Every line below that holds "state" must be copied.

++++++++

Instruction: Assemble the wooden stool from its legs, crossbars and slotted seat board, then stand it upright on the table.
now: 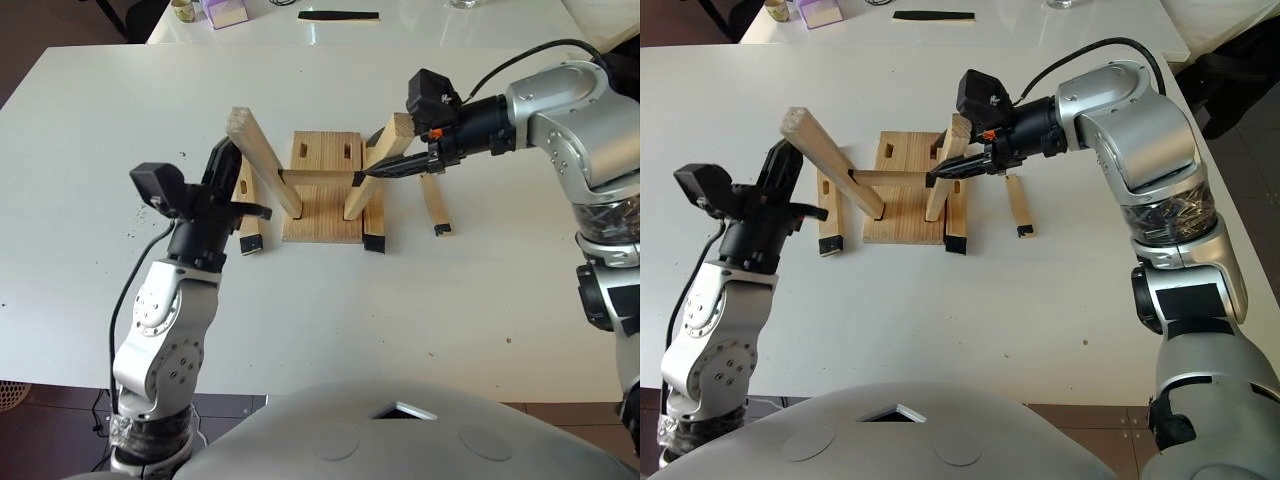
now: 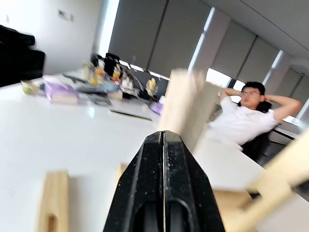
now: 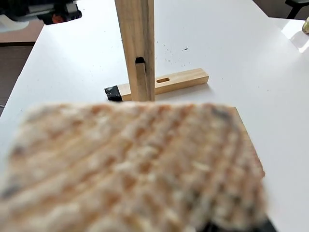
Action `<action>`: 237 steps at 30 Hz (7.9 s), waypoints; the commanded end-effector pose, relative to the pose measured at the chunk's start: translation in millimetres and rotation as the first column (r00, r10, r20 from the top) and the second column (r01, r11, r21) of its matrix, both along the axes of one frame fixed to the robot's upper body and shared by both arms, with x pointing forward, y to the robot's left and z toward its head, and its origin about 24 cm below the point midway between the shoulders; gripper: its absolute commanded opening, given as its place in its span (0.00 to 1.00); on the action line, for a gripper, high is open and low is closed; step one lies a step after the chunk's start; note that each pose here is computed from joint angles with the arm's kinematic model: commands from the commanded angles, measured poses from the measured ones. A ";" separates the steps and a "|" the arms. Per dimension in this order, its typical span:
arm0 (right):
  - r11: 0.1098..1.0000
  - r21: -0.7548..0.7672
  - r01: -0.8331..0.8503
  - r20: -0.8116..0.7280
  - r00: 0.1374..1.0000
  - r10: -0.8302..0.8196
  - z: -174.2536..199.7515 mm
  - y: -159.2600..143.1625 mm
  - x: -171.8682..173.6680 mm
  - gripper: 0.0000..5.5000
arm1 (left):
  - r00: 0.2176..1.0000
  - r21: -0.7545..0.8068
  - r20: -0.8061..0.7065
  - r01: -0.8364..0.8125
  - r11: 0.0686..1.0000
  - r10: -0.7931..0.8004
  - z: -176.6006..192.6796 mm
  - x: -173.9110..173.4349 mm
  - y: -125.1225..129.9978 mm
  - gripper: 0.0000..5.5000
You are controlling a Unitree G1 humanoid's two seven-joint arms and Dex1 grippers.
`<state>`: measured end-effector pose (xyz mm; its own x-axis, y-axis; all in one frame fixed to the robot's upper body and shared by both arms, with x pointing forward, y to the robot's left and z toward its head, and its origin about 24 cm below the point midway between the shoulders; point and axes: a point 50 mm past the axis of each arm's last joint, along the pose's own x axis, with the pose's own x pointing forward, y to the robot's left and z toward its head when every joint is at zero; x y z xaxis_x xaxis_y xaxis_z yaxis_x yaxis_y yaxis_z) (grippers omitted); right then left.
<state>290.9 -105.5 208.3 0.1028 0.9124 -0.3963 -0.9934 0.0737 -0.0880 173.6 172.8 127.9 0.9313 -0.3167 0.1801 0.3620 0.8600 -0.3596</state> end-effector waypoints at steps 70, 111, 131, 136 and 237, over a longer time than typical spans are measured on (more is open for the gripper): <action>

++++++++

EXERCISE ANSWER ::
`<state>`: measured end-effector pose (xyz mm; its own x-axis, y-axis; all in one frame fixed to the robot's upper body and shared by both arms, with x pointing forward, y to the robot's left and z toward its head, and its origin about 24 cm below the point midway between the shoulders; point and axes: a point 50 mm past the axis of each arm's last joint, along the pose's own x axis, with the pose's own x pointing forward, y to the robot's left and z toward its head when every joint is at zero; x y z xaxis_x xaxis_y xaxis_z yaxis_x yaxis_y yaxis_z) (grippers omitted); right then left.
<state>290.9 -105.5 208.3 0.1028 0.9124 -0.3963 -0.9934 0.0737 -0.0880 173.6 172.8 127.9 0.9313 -0.3167 0.1801 0.3620 0.8600 -0.3596</state> end-effector waypoints at steps 70, 111, 131, 136 and 237, over a longer time than typical spans are measured on (more is open for the gripper): <action>

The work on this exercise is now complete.